Fasano – Martedì 15 ottobre sono stati resi noti i nomi delle sei Compagnie Teatrali pugliesi finaliste all'ottava edizione del concorso “attimi di Teatro Angioino” che si svolge a Mola di Bari.
Il concorso, organizzato dalla Compagnia Teatro d’Oggi, in collaborazione con FITA Puglia (Federazione Italiana Teatro Amatori), ha lo scopo di selezionare due compagnie teatrali amatoriali da inserire del cartellone di prosa, giunto ormai alla XIX edizione.
Sono state vagliate oltre sessanta compagnie e tra i sei finalisti balza all’occhio la presenza della compagnia fasanese Glitter con lo spettacolo “Le Beatrici” tratto dall'opera di Stefano Benni, presentato lo scorso 4 luglio come primo appuntamento della rassegna estiva “Chiostro della felicità” presso il Chiostro dei Minori Osservanti.
«Abbiamo deciso di partecipare a questo concorso – ha dichiarato Teresa Cecere a OsservatorioOggi,it – anche perché negli ultimi anni siamo dediti anche ala prosa e non solo ai musical, che da sempre contraddistinguono i nostri spettacoli.

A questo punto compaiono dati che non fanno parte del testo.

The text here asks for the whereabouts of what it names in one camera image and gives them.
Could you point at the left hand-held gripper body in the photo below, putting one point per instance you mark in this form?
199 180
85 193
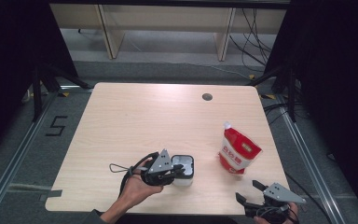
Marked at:
161 165

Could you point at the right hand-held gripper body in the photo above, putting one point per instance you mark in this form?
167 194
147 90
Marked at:
279 194

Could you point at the glass jar with black lid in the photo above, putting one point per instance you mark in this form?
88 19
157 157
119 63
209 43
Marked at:
183 183

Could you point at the red and white pouch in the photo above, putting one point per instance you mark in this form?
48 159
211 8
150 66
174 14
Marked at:
239 152

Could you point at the person's right hand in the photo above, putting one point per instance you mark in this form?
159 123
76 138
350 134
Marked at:
293 214

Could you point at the person's left hand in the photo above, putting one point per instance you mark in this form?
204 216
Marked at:
140 189

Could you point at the person's dark sleeve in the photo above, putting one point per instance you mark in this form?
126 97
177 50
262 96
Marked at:
93 218

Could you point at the black metal stand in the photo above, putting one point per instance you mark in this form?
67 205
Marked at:
37 93
291 93

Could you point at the dark grey tape strip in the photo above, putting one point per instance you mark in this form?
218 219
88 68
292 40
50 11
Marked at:
51 194

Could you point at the dark curtain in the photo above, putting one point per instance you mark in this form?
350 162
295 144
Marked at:
338 62
6 46

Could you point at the beige wooden desk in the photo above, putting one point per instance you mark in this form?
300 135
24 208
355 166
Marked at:
167 18

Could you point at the metal floor rail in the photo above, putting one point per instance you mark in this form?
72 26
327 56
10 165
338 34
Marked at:
18 157
305 155

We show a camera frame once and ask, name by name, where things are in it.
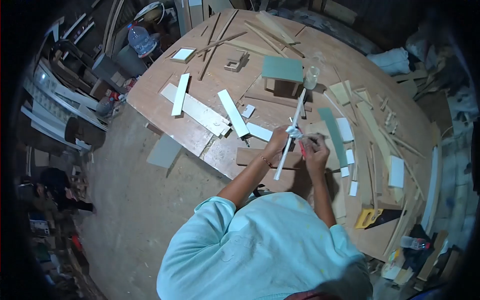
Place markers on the small green topped table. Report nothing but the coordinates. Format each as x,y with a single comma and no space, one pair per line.
283,69

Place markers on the grey flat board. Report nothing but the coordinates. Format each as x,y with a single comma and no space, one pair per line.
164,150

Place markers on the person's body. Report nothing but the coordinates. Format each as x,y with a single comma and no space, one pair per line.
262,247

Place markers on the long green strip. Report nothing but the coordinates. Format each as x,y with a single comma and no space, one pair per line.
333,137

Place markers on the large blue water bottle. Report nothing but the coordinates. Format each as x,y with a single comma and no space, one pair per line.
141,39

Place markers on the small white square piece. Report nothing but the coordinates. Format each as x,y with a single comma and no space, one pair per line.
248,111

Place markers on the stack of white panels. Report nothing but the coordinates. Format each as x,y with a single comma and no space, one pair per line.
56,101

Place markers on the red capped plastic bottle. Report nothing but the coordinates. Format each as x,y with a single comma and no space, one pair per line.
105,105

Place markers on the red pencil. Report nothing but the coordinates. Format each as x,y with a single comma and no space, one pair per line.
302,149

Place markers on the pile of thin wood strips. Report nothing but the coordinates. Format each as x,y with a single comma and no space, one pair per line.
378,150

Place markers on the clear plastic jar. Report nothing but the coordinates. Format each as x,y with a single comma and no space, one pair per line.
311,78

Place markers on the white rectangular piece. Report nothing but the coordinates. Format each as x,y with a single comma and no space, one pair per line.
344,129

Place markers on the person's left fingers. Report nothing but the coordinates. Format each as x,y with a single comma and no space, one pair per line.
284,132

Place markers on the broad white board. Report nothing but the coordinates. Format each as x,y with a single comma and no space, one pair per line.
233,112

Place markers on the small white offcut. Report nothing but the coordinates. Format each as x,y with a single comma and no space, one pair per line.
353,188
344,171
350,156

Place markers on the white framed square panel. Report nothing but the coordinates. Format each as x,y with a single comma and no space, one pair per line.
183,54

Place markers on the long white wooden strip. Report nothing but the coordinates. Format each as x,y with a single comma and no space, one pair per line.
300,108

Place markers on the small clear plastic bottle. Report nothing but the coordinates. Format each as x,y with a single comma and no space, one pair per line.
414,243

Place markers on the bunch of long wooden slats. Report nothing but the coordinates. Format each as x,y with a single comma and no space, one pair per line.
247,37

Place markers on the white cloth bundle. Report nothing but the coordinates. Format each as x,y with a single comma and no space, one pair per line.
390,60

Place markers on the grey round bin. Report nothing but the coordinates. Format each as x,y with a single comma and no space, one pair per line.
129,60

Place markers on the person's right fingers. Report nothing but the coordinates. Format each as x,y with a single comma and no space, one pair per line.
311,140

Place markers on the person's left hand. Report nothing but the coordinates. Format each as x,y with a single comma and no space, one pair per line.
278,142

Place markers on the white rag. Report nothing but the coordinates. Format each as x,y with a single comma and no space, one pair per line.
294,132

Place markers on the tall white rectangular panel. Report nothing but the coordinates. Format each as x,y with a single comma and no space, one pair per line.
396,171

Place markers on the small wooden frame block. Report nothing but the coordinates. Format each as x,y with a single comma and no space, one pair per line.
236,62

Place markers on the long pale wooden board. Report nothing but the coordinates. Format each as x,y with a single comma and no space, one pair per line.
198,111

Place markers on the short white board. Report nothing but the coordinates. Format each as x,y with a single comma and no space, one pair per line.
259,131

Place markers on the narrow white board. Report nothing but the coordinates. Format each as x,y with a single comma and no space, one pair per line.
180,93

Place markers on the person's right hand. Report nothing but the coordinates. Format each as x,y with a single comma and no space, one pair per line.
318,153

Lo spettacolo presentato è divertente ma al contempo consente di riflettere sui tanti aspetti della figura femminile, attraverso otto donne, dalla sua suora assatanata alla Beatrice dantesca, che ci mostrano le varie accezioni della donna».

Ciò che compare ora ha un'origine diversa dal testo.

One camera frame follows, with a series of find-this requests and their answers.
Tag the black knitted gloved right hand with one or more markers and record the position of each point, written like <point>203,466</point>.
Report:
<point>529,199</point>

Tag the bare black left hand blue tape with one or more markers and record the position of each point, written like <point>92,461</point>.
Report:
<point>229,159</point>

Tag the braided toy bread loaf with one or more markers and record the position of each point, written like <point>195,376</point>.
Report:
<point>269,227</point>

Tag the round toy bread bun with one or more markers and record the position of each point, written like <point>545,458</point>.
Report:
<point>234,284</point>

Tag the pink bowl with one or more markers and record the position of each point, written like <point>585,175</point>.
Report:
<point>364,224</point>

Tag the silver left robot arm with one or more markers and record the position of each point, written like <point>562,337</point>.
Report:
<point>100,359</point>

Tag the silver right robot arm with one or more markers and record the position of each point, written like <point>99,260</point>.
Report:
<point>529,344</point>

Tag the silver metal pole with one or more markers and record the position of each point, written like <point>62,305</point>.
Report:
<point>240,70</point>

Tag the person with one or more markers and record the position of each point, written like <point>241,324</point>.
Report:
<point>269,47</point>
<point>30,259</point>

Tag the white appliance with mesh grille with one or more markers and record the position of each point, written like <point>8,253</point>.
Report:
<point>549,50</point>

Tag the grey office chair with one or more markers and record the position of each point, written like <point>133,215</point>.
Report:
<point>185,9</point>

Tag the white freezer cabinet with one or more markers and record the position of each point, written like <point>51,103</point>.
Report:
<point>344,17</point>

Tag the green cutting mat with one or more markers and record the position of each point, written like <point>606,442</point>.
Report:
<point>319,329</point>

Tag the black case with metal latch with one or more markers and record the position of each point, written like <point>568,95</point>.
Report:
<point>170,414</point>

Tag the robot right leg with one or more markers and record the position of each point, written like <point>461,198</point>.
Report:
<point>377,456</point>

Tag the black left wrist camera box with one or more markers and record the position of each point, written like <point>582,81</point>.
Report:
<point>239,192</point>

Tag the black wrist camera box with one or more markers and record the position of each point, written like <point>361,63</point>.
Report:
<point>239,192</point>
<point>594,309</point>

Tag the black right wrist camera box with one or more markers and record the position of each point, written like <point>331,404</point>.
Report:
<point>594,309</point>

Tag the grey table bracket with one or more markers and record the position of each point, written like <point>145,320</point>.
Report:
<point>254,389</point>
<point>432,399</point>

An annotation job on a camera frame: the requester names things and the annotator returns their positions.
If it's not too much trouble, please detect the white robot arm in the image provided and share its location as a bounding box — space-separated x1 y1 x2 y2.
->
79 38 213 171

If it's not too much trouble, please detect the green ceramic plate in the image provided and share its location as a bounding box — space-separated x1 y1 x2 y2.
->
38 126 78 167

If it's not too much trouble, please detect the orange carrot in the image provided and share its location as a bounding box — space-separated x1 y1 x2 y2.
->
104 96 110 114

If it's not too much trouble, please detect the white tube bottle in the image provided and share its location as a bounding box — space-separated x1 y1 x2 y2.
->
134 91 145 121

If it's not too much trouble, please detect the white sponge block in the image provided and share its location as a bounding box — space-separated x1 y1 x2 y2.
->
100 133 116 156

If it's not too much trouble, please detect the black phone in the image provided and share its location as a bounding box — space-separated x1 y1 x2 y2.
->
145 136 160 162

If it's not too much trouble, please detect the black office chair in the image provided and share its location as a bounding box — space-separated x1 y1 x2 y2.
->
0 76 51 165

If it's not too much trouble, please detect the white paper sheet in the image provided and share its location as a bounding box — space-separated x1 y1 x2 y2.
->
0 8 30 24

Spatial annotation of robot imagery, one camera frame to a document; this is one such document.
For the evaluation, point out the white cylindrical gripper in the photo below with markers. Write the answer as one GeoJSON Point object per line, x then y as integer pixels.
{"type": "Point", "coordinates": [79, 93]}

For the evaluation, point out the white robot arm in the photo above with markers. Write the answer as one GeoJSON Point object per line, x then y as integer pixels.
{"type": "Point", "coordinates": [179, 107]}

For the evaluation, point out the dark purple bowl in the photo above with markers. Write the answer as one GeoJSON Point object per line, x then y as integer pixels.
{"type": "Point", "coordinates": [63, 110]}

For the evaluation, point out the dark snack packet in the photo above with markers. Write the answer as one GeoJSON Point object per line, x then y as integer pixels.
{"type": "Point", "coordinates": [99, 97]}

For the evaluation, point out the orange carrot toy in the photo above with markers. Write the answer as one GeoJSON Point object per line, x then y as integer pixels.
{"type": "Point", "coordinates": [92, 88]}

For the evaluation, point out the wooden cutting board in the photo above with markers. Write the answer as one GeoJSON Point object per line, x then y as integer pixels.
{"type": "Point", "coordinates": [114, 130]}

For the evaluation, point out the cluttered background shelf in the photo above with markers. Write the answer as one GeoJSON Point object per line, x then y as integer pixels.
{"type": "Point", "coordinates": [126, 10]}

Il prossimo 9 novembre si svolgerà la fase finale, in cui le sei Compagnie finaliste si esibiranno con un estratto dello spettacolo di 15 minuti, e per la Glitter si esibirà nel monologo della "Beatrice" di Dante l'attrice Simona Baccaro. Saranno poi le due giurie, quella tecnica e quella del pubblico in sala, a decretare i due spettacoli che saranno eseguiti il 9 febbraio e il 9 marzo.

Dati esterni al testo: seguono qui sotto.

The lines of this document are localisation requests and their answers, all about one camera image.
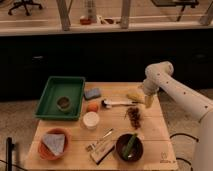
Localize yellow banana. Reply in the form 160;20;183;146
127;91;144;103

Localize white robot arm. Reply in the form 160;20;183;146
142;61;213;171

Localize white paper cup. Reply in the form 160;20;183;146
83;112;100;130

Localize green cucumber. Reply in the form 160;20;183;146
122;133;137;160

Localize dark brown bowl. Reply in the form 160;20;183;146
115;134;143;162

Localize silver fork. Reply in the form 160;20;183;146
85;128;114;152

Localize orange fruit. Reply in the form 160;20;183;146
86;102;99;112

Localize blue sponge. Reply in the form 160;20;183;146
84;88;101;100

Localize wooden block with label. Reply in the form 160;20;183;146
90;140;114;165

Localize green plastic tray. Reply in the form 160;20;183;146
35;76;85;120

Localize red bowl on shelf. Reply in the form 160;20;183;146
79;17;92;25

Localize grey folded cloth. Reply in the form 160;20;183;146
42;134;65;156

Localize orange bowl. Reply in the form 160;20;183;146
38;128;70;161

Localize black office chair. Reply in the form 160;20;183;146
8;0;43;16

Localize white handled brush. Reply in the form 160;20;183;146
101;99;135;108

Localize black cable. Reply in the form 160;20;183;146
169;132;195;168

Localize black stand post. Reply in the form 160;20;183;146
6;137;14;171

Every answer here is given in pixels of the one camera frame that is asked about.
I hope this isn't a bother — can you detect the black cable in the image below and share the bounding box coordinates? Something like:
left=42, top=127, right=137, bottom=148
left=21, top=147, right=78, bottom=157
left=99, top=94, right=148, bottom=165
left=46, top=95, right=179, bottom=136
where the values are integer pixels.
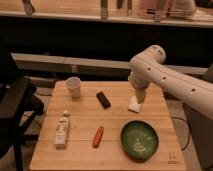
left=172, top=115, right=192, bottom=152

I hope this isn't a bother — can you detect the white glue bottle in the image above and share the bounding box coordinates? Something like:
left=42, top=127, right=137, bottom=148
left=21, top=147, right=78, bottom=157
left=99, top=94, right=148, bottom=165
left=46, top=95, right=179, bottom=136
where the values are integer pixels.
left=54, top=110, right=70, bottom=149

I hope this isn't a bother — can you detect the grey metal rail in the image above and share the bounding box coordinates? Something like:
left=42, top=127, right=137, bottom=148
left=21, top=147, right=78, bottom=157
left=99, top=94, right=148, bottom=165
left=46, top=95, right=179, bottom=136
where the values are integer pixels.
left=10, top=52, right=208, bottom=76

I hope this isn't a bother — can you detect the white paper cup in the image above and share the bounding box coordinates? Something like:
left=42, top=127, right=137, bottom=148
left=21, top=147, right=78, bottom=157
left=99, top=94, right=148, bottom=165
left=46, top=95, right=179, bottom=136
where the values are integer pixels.
left=65, top=77, right=81, bottom=98

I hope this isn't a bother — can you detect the green bowl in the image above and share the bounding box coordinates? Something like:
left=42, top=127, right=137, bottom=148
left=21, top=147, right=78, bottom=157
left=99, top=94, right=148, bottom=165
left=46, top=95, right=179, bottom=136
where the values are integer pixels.
left=120, top=120, right=159, bottom=160

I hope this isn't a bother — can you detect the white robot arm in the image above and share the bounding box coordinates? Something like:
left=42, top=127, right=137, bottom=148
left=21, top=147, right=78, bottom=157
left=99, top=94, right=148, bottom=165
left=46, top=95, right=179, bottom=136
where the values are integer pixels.
left=129, top=45, right=213, bottom=120

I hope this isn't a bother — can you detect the white sponge block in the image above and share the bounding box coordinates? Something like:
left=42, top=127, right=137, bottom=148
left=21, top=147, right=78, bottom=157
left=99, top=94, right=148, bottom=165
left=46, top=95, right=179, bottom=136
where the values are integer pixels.
left=128, top=96, right=141, bottom=113

«Sono emozionata di questa opportunità – ha dichiarato Simona Baccato a OsservatorioOggi it -, per me è una grande onore e un privilegio, nonché una responsabilità quella di recitare in un monologo così intenso come quello della Beatrice di Dante, a cui sono molto legata anche da ricordi affettivi scenici (fu il suo primo monologo recitato ndr). Questo spettacolo, attraverso i personaggi, attraversa l'universo femminile».